From time to time, we have to take down older window treatments like old blinds or old draperies. In doing so, we have come across some interesting “artifacts” for lack of a better term. We’ve seen Nerf® darts on window sills of 2nd story windows. We’ve seen broken cords on shades and chipped paint on plantation shutters. We’ve even seen the nest of a mud wasp inside the headrail of a vinyl blind in a garage. But we’ve never had to deal with anything like “Jake” had to deal with.

Keep in mind that “Jake” probably isn’t his real name, and this story has been passed around so many times over the years that the names and locations have probably changed dozens of times but the general idea of the anecdote remains the same.

The story goes that…

After 37 years of marriage, Jake, a prominent businessman in South Florida, decided to leave his wife for his much younger secretary.

His new girlfriend demanded that they live in Jake and Edith’s multi-million dollar home and since the Jakes’s lawyers were better than Edith’s, he prevailed.

After the divorce was finalized, he gave Edith, his now ex-wife, just 3 days to move out. She spent the first day packing her belongings into boxes, crates, and suitcases.

On the second day, she had the movers come and collect her things.

On the third day, she sat down for the last time at their beautiful dining room table. She lit some candles, put on some soft background music, and feasted on a pound of shrimp, a jar of caviar, and a bottle of Chardonnay.

When she had finished she went into each and every room and stuffed half-eaten shrimp shells dipped in caviar into the hollow of all of the curtain rods. She then cleaned up the kitchen and left.

When the husband returned with his new girlfriend all was bliss for the first few days.

Then slowly, the house began to smell. They tried everything… cleaning… mopping… even airing the place out. The vents were checked for dead rodents and the carpets were cleaned. They hung air fresheners everywhere.

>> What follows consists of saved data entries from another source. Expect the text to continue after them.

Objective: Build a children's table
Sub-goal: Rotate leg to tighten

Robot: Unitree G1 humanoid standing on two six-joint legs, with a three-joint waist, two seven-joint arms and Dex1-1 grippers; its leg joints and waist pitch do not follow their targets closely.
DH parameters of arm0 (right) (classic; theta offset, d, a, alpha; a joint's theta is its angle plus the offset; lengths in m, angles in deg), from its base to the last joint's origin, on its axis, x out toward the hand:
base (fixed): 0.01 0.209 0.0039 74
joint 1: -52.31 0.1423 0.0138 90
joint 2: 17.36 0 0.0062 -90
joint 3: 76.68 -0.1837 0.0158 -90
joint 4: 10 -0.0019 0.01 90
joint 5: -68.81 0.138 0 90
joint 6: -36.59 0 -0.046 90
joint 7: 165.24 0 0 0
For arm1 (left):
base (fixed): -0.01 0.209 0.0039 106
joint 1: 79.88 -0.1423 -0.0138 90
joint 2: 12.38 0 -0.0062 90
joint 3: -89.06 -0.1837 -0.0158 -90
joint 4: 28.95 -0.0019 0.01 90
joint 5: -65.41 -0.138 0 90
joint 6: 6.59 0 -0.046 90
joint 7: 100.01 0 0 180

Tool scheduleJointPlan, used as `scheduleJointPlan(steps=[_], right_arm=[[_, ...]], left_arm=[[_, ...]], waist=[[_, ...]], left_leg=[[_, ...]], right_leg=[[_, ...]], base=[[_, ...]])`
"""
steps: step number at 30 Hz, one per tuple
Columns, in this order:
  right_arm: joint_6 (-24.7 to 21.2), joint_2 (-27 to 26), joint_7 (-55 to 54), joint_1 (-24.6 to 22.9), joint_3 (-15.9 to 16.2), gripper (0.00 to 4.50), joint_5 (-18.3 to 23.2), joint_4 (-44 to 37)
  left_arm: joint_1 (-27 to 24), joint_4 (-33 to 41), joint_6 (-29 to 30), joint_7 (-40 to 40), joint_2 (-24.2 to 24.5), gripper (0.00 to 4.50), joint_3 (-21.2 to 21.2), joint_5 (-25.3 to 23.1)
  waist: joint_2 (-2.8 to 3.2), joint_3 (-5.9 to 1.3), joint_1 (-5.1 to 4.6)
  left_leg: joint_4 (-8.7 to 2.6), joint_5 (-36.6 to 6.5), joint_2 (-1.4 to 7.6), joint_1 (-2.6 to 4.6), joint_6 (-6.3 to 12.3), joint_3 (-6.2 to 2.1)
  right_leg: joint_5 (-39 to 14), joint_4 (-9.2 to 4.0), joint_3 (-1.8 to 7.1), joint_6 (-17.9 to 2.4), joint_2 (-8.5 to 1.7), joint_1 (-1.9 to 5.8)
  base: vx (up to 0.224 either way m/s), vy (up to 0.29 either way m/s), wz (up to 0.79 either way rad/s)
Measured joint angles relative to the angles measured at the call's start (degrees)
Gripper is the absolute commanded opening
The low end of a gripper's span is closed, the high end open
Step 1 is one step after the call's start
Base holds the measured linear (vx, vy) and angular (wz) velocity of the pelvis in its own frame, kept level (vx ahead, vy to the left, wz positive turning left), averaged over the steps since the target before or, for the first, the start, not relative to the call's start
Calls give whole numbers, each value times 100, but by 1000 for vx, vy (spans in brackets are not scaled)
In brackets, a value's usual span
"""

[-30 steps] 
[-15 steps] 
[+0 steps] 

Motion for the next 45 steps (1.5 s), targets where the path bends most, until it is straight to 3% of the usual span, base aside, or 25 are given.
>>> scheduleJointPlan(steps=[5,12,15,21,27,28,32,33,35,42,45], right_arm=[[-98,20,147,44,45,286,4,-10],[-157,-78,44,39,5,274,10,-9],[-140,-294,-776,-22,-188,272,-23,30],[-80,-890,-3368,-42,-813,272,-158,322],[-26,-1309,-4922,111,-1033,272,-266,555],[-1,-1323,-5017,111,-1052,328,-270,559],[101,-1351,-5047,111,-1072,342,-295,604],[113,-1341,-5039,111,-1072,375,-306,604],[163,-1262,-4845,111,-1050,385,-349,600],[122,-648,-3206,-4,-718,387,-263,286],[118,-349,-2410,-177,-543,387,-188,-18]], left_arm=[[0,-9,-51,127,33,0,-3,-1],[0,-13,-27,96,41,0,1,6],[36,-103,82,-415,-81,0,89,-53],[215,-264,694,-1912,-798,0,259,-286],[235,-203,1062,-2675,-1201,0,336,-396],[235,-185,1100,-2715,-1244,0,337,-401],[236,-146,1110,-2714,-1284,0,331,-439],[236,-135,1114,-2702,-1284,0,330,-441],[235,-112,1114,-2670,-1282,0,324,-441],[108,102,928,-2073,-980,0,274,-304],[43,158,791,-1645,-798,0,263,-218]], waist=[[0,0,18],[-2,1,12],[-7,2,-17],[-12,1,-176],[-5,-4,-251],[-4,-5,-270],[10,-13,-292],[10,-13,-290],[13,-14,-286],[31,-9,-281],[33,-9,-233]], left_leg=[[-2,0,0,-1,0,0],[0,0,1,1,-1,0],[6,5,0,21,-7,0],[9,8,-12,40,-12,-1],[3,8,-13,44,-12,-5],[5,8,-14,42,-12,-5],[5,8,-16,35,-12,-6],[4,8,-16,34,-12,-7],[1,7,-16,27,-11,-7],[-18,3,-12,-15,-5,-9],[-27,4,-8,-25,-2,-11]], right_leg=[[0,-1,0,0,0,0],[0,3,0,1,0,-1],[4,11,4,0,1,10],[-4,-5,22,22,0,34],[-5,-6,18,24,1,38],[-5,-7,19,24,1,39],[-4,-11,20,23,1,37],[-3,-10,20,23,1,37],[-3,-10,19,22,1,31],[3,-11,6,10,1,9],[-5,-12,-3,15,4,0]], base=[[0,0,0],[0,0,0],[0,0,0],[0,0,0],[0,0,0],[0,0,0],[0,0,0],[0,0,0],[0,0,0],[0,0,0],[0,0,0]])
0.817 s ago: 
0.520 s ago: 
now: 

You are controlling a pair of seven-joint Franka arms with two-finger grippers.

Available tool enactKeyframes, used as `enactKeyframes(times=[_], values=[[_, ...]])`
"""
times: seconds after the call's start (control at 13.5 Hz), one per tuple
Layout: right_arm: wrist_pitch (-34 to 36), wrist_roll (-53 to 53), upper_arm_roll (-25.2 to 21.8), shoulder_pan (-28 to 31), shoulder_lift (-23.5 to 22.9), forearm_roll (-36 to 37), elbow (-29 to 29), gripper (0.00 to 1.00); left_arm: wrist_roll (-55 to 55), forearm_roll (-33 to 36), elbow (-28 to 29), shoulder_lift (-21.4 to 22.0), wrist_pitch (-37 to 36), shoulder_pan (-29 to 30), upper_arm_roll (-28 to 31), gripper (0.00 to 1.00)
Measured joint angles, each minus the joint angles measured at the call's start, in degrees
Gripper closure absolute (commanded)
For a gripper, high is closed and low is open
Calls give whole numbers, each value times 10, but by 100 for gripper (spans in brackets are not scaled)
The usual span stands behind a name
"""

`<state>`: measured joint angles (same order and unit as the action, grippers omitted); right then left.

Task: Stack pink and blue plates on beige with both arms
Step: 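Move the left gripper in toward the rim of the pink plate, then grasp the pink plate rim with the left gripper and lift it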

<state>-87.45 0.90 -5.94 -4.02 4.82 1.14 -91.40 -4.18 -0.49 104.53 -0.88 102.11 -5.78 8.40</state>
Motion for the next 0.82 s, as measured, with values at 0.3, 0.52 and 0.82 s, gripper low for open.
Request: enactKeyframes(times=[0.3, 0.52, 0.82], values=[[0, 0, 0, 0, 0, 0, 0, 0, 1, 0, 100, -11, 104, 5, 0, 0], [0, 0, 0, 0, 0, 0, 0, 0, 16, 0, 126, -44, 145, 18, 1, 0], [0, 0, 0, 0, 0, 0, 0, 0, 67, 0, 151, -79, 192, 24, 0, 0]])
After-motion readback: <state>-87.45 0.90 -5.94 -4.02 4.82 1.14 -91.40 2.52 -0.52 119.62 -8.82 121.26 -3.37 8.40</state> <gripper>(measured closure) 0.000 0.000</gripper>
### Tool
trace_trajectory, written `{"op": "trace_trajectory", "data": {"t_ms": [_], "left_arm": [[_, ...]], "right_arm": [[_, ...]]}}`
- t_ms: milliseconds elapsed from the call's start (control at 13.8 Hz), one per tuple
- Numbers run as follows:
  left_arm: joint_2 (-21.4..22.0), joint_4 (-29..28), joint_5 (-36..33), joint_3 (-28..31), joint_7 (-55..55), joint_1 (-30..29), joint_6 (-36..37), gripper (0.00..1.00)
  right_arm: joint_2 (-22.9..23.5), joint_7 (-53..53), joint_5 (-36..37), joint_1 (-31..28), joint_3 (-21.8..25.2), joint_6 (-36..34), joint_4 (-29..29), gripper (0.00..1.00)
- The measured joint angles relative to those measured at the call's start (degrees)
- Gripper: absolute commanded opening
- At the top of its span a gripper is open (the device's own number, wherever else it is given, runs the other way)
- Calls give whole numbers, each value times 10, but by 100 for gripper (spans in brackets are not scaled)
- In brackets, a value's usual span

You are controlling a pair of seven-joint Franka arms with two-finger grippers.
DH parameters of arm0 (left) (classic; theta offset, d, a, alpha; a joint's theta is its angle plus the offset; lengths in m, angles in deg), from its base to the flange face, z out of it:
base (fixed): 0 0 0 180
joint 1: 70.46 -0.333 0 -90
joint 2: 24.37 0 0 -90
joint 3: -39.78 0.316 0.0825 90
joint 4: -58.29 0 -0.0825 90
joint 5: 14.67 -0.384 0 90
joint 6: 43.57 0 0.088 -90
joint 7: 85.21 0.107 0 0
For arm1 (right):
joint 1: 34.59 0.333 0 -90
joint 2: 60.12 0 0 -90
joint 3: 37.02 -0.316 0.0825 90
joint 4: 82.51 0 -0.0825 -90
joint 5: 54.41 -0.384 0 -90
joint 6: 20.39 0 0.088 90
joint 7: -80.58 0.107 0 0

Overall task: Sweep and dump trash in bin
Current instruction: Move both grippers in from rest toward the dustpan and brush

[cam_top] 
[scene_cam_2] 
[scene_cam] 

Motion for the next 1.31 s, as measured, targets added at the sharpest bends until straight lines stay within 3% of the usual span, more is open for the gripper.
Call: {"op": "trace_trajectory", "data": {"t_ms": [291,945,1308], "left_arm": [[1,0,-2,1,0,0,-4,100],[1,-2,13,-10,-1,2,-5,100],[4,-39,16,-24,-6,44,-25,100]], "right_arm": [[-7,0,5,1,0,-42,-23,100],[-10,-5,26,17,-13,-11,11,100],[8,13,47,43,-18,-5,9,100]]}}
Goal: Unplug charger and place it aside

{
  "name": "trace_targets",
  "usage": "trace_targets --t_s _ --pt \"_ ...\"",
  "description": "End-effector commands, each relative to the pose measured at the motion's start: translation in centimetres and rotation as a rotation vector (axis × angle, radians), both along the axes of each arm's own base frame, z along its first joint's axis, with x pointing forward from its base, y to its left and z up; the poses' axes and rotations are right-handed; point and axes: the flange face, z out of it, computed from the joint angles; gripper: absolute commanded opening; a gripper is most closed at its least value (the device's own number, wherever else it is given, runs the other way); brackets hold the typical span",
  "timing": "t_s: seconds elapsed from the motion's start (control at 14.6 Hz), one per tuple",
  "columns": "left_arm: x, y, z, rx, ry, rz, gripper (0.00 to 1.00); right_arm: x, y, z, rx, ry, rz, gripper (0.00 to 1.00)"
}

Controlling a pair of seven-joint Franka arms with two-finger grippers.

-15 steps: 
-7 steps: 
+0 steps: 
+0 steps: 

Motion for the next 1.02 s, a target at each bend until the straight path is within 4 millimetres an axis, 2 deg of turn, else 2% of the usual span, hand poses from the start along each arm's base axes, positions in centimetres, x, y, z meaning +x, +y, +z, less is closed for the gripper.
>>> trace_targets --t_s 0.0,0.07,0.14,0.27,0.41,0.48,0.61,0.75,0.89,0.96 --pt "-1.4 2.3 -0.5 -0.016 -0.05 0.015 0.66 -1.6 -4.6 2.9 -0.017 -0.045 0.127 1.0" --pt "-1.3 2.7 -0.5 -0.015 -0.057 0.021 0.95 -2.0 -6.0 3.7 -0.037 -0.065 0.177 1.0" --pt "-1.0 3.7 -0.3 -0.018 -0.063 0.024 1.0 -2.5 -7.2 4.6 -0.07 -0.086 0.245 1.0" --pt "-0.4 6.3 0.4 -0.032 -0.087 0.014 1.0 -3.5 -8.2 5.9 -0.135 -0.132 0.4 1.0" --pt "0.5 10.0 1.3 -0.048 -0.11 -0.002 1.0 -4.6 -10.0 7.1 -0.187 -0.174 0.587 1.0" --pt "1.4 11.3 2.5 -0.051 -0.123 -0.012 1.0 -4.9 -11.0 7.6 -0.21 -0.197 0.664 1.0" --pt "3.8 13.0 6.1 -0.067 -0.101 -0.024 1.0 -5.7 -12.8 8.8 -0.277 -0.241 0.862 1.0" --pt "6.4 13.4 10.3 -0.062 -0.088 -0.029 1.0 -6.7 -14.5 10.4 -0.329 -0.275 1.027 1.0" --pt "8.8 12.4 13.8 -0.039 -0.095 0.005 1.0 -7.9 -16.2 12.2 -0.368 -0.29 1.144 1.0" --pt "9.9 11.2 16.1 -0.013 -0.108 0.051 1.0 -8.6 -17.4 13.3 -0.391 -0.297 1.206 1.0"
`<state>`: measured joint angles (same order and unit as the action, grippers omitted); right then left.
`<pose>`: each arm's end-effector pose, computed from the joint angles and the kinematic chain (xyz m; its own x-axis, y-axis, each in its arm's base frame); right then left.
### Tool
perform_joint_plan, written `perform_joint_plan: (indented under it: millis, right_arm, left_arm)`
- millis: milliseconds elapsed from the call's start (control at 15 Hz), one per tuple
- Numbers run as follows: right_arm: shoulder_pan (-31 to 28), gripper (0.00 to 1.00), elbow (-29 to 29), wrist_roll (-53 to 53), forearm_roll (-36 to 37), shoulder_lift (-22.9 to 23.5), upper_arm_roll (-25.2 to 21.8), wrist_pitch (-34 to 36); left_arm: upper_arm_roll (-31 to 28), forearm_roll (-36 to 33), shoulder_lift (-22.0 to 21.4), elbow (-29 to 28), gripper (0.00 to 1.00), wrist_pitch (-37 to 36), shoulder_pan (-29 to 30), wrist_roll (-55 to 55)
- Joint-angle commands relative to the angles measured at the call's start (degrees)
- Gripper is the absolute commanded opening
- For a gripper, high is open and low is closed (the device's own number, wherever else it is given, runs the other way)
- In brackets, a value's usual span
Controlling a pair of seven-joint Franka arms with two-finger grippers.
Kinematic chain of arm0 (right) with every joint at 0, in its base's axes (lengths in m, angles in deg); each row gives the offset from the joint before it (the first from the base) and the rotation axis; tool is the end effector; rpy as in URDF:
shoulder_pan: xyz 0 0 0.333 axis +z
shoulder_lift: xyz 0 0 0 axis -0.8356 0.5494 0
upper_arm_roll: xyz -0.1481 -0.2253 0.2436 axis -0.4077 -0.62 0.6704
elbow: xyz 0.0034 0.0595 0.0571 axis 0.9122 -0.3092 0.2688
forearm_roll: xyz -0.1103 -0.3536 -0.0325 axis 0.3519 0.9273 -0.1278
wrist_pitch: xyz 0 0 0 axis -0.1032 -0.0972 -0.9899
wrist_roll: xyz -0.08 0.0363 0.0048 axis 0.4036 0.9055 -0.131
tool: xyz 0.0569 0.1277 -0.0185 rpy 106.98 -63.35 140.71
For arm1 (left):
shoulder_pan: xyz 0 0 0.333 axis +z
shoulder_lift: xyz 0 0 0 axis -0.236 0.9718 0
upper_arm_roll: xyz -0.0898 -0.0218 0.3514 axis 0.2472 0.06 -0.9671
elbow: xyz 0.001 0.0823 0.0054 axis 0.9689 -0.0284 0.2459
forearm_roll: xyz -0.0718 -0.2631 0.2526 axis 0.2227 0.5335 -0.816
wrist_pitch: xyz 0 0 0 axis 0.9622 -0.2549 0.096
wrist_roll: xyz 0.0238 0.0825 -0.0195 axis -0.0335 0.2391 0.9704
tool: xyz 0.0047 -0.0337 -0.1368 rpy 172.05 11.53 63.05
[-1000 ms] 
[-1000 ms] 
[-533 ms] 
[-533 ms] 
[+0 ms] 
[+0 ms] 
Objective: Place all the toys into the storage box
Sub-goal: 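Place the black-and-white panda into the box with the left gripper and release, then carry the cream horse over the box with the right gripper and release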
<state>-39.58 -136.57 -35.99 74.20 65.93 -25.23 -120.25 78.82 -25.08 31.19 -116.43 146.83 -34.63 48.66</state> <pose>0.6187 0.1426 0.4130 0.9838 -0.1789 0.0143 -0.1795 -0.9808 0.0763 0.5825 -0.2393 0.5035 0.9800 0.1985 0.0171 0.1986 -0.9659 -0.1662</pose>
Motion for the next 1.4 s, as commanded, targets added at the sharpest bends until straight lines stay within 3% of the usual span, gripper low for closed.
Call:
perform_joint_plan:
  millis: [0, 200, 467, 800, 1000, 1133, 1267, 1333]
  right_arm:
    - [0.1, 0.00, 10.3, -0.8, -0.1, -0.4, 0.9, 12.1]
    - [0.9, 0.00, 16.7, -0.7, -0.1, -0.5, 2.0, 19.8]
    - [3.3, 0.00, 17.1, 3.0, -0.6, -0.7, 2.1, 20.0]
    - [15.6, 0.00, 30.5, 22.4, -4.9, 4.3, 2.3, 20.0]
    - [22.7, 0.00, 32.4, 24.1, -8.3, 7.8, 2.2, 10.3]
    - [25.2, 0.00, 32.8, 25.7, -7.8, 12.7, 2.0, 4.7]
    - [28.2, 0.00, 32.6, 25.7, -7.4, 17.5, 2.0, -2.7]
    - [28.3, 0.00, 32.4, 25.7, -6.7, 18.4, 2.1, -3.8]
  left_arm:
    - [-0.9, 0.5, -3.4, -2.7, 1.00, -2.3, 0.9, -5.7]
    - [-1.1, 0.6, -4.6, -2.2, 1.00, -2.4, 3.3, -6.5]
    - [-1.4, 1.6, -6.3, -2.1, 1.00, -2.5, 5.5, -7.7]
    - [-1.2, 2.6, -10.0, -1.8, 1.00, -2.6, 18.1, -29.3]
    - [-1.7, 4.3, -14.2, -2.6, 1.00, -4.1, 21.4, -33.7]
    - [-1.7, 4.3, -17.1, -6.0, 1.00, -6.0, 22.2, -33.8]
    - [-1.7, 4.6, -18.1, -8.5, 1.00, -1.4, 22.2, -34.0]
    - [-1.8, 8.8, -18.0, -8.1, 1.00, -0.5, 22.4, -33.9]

Exterminators were brought in to set off gas canisters, during which time, they had to move out for a few days, and in the end, they even replaced the expensive wool carpeting. Nothing worked.

People stopped coming over to visit. Repairmen refused to work in the house. Even the maid quit.

Finally, they could not take the stench any longer and decided to move.

A month later, even though they had cut their price in half, they could not find a buyer for their stinky house.

Word got out and eventually, even the local realtors refused to return their calls. Finally, they had to borrow a huge sum of money from the bank to purchase a new place all the while their other home stood empty and unsold.

The ex-wife called the man and asked how things were going. He told her the saga of the rotting house. She listened politely and said that she missed her old home terribly and would be willing to reduce her divorce settlement in exchange for getting the house back.

Knowing his ex-wife had no idea how bad the smell was he agreed on a price that was about 1/10th of what the house had been worth, but only if she were to sign the papers that very day. She agreed and within the hour his lawyers delivered the paperwork.

A week later the man and his girlfriend stood smiling as they watched the moving company pack everything to take to their new home, including the curtain rods.

~Original author unknown.

DISCLAIMER: No prawns were used in the curtain rod shown above.